» **ASSIGNMENT**: Return, in their exact form, the lines that lie between the start of the data below and the line containing "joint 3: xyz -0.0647", with both ends included.
(SOURCE MATERIAL begins)
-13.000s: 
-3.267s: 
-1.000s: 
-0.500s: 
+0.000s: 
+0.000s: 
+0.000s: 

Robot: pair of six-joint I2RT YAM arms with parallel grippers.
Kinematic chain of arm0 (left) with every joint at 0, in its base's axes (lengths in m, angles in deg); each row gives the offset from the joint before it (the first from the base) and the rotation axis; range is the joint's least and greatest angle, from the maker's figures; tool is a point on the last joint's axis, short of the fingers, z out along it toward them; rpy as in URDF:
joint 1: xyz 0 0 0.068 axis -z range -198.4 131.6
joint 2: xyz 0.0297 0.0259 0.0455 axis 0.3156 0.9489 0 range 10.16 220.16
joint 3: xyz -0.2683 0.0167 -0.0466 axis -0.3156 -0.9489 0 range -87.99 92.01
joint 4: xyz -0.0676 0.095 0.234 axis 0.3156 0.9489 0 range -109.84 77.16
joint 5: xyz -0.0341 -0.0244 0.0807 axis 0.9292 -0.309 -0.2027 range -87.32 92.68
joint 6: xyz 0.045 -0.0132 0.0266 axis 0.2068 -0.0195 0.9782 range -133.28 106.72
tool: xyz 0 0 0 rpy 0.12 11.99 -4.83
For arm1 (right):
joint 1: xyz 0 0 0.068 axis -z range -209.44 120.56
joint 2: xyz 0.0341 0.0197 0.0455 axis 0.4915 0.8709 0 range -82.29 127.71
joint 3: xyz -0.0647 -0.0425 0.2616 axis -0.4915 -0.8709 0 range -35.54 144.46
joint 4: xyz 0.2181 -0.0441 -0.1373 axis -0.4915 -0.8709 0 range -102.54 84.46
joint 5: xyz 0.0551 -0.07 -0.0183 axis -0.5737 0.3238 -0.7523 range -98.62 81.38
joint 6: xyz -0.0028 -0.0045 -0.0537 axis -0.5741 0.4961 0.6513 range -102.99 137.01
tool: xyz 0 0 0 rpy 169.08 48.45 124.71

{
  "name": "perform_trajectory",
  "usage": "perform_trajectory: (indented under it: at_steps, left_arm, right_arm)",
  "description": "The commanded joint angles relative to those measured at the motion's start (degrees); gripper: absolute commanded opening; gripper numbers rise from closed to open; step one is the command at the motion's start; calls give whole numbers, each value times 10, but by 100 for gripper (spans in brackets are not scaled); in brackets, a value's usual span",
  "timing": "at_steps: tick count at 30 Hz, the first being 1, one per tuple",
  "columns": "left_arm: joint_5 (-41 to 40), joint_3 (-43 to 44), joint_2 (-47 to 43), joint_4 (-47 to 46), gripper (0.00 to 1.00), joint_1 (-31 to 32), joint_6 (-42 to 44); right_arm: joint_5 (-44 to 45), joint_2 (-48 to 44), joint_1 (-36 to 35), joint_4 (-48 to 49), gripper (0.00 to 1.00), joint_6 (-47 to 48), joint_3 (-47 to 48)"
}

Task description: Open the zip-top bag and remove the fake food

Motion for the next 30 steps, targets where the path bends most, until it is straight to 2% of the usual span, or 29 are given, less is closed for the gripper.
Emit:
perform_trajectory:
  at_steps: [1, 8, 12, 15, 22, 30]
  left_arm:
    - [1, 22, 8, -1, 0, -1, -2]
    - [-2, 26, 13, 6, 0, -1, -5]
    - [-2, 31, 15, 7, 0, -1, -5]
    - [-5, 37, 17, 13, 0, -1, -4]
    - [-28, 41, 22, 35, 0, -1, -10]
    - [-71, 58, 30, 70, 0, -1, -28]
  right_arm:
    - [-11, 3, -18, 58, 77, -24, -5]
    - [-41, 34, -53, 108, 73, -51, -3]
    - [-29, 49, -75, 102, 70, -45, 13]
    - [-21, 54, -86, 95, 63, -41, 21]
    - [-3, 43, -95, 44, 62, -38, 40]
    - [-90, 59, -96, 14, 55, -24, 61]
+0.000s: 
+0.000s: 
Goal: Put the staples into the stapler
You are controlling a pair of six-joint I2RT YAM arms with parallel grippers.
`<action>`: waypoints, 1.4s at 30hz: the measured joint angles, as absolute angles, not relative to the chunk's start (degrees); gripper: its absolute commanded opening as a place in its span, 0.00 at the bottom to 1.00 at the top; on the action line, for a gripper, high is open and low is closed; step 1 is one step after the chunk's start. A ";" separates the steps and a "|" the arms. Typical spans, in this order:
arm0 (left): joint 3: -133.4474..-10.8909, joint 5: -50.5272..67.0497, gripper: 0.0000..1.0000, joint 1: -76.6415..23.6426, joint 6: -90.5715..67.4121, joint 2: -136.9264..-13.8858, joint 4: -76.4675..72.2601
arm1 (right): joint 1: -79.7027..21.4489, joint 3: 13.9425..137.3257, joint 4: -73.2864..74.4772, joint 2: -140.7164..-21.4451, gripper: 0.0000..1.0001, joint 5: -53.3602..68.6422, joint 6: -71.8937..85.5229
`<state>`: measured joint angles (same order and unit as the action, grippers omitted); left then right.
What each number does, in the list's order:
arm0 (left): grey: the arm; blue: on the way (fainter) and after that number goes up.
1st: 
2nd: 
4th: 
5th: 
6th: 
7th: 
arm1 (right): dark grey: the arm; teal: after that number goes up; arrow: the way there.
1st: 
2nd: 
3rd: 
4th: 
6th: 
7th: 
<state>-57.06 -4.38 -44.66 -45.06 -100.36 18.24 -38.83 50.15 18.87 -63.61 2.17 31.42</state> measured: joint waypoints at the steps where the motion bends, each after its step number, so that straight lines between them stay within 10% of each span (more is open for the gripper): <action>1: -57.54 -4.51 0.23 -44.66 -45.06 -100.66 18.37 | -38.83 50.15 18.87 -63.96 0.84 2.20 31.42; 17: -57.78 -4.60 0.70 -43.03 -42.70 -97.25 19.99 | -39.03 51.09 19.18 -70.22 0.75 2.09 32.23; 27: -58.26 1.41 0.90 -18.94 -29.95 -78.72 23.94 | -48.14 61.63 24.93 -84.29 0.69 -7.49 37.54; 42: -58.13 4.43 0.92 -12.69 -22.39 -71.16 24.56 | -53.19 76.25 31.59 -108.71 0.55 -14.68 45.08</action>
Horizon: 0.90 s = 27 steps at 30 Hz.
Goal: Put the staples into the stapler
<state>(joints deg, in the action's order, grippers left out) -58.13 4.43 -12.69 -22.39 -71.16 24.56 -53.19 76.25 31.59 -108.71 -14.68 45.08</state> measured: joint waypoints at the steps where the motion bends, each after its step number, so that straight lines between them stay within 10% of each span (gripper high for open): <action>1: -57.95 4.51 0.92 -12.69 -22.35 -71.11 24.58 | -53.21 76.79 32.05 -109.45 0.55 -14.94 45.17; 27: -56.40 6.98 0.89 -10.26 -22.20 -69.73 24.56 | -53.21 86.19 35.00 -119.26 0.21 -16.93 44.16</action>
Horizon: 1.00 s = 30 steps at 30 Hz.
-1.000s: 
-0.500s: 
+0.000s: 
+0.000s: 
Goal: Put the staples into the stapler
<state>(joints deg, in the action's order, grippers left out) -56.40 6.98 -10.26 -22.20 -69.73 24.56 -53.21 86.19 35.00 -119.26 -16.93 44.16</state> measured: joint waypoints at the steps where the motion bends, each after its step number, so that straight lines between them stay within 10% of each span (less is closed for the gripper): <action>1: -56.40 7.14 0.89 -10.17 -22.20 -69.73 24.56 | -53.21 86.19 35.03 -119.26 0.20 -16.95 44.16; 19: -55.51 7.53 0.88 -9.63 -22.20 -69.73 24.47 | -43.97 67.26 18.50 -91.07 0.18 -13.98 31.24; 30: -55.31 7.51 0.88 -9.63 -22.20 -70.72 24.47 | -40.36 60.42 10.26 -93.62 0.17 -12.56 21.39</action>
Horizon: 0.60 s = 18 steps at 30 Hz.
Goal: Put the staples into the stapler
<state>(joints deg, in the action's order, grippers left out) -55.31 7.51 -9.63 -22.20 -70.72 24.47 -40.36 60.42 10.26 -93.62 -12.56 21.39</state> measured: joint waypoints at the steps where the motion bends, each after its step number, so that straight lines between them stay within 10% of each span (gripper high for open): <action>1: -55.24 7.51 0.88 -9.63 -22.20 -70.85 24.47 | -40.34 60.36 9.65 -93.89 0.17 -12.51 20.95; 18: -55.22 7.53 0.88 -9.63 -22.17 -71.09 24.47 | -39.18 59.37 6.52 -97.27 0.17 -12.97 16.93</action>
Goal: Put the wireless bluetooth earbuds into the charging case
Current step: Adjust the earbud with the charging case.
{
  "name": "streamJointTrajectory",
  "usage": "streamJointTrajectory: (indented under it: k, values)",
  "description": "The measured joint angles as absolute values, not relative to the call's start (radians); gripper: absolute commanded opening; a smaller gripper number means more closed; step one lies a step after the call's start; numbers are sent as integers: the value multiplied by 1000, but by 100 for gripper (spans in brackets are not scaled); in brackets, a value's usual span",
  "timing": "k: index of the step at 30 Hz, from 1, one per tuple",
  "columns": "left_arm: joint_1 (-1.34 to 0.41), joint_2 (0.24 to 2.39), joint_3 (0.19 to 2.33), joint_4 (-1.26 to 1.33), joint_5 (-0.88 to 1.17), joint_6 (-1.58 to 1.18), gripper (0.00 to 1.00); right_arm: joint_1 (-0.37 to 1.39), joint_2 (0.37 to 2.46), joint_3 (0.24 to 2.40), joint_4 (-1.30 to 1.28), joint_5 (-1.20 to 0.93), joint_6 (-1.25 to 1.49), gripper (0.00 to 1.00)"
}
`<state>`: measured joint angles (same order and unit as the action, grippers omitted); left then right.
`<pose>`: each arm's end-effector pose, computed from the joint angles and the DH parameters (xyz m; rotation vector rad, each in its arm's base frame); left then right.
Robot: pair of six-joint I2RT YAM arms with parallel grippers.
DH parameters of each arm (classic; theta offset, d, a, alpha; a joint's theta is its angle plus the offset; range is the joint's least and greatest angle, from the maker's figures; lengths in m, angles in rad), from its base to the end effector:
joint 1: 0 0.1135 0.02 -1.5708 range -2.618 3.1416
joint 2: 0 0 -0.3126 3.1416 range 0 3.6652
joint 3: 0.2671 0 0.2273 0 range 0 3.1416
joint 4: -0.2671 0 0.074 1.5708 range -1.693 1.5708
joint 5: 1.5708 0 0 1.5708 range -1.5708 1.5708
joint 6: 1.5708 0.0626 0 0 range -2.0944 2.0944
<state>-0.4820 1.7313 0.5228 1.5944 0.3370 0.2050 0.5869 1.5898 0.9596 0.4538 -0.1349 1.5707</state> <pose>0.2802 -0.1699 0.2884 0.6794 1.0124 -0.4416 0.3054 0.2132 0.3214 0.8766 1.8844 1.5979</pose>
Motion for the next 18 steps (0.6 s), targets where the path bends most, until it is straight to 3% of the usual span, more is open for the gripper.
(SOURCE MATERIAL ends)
» **YOUR SOLUTION**:
-13.000s: 
-3.267s: 
-1.000s: 
-0.500s: 
+0.000s: 
+0.000s: 
+0.000s: 

Robot: pair of six-joint I2RT YAM arms with parallel grippers.
Kinematic chain of arm0 (left) with every joint at 0, in its base's axes (lengths in m, angles in deg); each row gives the offset from the joint before it (the first from the base) and the rotation axis; range is the joint's least and greatest angle, from the maker's figures; tool is a point on the last joint's axis, short of the fingers, z out along it toward them; rpy as in URDF:
joint 1: xyz 0 0 0.068 axis -z range -198.4 131.6
joint 2: xyz 0.0297 0.0259 0.0455 axis 0.3156 0.9489 0 range 10.16 220.16
joint 3: xyz -0.2683 0.0167 -0.0466 axis -0.3156 -0.9489 0 range -87.99 92.01
joint 4: xyz -0.0676 0.095 0.234 axis 0.3156 0.9489 0 range -109.84 77.16
joint 5: xyz -0.0341 -0.0244 0.0807 axis 0.9292 -0.309 -0.2027 range -87.32 92.68
joint 6: xyz 0.045 -0.0132 0.0266 axis 0.2068 -0.0195 0.9782 range -133.28 106.72
tool: xyz 0 0 0 rpy 0.12 11.99 -4.83
For arm1 (right):
joint 1: xyz 0 0 0.068 axis -z range -209.44 120.56
joint 2: xyz 0.0341 0.0197 0.0455 axis 0.4915 0.8709 0 range -82.29 127.71
joint 3: xyz -0.0647 -0.0425 0.2616 axis -0.4915 -0.8709 0 range -35.54 144.46

No further output is required for this exercise.